The turtle was rescued and brought to Loggerhead Marinelife Centre in Juno Beach, where the flipper was amputated by veterinarians. It was later successfully released back onto its reef.
That same year Anna organised eight dive-boats with 150 diver-volunteers who removed 340kg of debris and line. The next year the event drew 400 divers on 26 boats tallying 545kg trash and 154km of monofilament.

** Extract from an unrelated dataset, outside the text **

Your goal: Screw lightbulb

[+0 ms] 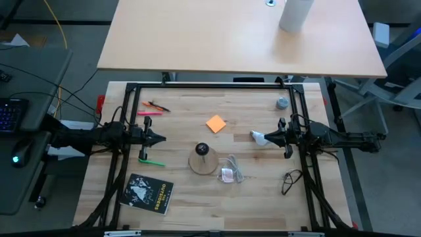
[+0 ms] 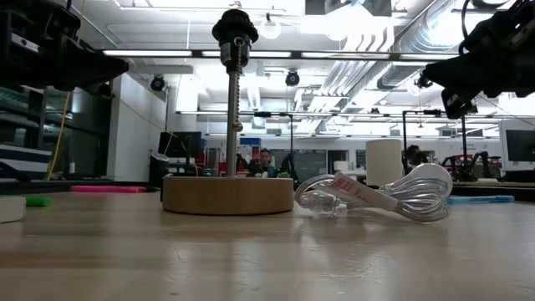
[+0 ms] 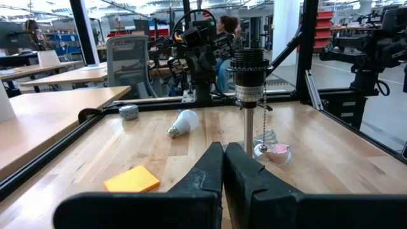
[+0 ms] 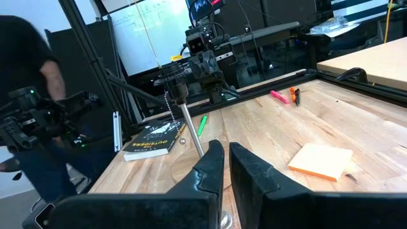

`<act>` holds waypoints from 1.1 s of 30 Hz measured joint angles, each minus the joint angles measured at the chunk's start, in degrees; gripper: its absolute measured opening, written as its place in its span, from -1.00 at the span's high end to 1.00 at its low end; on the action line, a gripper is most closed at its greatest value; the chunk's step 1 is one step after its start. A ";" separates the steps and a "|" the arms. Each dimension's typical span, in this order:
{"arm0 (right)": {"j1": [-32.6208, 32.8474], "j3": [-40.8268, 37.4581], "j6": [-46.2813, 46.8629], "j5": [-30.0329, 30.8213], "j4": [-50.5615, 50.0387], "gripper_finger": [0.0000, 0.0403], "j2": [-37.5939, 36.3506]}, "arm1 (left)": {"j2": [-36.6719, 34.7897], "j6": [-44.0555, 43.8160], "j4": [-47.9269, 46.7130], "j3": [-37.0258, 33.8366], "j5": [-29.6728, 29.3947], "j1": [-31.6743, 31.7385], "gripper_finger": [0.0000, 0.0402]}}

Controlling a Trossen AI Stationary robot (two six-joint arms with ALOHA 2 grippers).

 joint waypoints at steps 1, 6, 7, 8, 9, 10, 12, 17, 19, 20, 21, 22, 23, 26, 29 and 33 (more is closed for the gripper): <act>0.00 0.00 0.00 0.00 0.02 0.90 0.00 | 0.00 0.00 0.00 0.01 0.00 0.01 1.00; 0.00 -0.01 0.00 0.00 -0.01 0.90 -0.01 | 0.00 0.00 0.00 -0.01 0.00 0.00 1.00; 0.01 0.00 0.00 0.01 -0.01 0.90 -0.02 | -0.01 0.00 0.00 0.01 0.01 0.00 1.00; 0.00 0.00 0.00 0.01 0.00 0.90 0.00 | 0.00 0.00 0.00 0.01 0.01 0.01 1.00; 0.00 0.00 0.00 -0.01 0.00 0.90 -0.01 | -0.01 0.00 0.00 -0.01 0.01 0.01 1.00; 0.00 0.00 0.00 0.01 0.02 0.90 -0.01 | -0.02 0.00 0.00 -0.01 0.02 -0.01 1.00; 0.01 0.00 0.00 -0.01 0.00 0.90 -0.02 | 0.00 0.00 0.00 0.01 0.00 0.01 1.00; 0.00 -0.02 0.00 0.01 0.01 0.90 -0.01 | -0.02 -0.01 0.00 -0.01 0.01 0.00 1.00; 0.01 0.00 0.00 -0.01 0.01 0.90 0.00 | 0.00 0.00 0.00 0.01 0.00 0.01 1.00; 0.01 -0.01 0.00 0.01 -0.01 0.90 0.00 | 0.00 -0.04 0.14 0.01 0.00 -0.01 1.00; 0.02 -0.01 0.00 -0.01 0.00 0.90 -0.01 | 0.00 -0.28 0.76 -0.01 0.00 -0.01 1.00; 0.01 0.00 0.00 0.00 0.01 0.90 0.00 | 0.02 -1.15 2.59 -0.01 -0.47 -0.01 1.00; 0.01 0.00 0.00 -0.01 0.00 0.90 -0.02 | 0.25 -3.70 5.89 0.00 -2.50 -0.01 1.00; -0.01 0.00 0.00 -0.01 -0.01 0.90 0.01 | 1.56 -21.09 18.45 0.01 -11.50 0.05 1.00; 0.02 0.00 0.00 0.00 -0.01 0.90 -0.02 | 4.92 -33.01 29.18 0.14 -19.68 0.17 1.00; 0.01 -0.01 0.00 -0.01 -0.01 0.90 0.01 | 12.68 -46.73 34.23 3.20 -22.67 0.21 1.00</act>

“We established a relationship with Coastal Connections, which had a fishing-line recycling program,” says Anna. “The monofilament was cleaned and dried in Vero Beach, then shipped off to be recycled.”
25 dive-boats
This year’s event saw 25 boats carrying more than 400 divers. The tally this time was more than 725kg of trash, including line that Anna guesses will measure more than be over 190km when someone is able to check that.
“Dive-boats donate every diver’s space free,” says Anna. “We help with stipends to pay for hard costs like fuel and captains. We have organisers on every dive-boat to give briefings and tally debris.”
It is clear from the enthusiasm and participation levels of divers that the event is one that they enjoy. Volunteers feel a great sense of accomplishment by helping to prevent entanglements of turtles and other marine life. As well as shirts, an after-dive partywith free food is held that evening so that results can be announced and a prize raffle held.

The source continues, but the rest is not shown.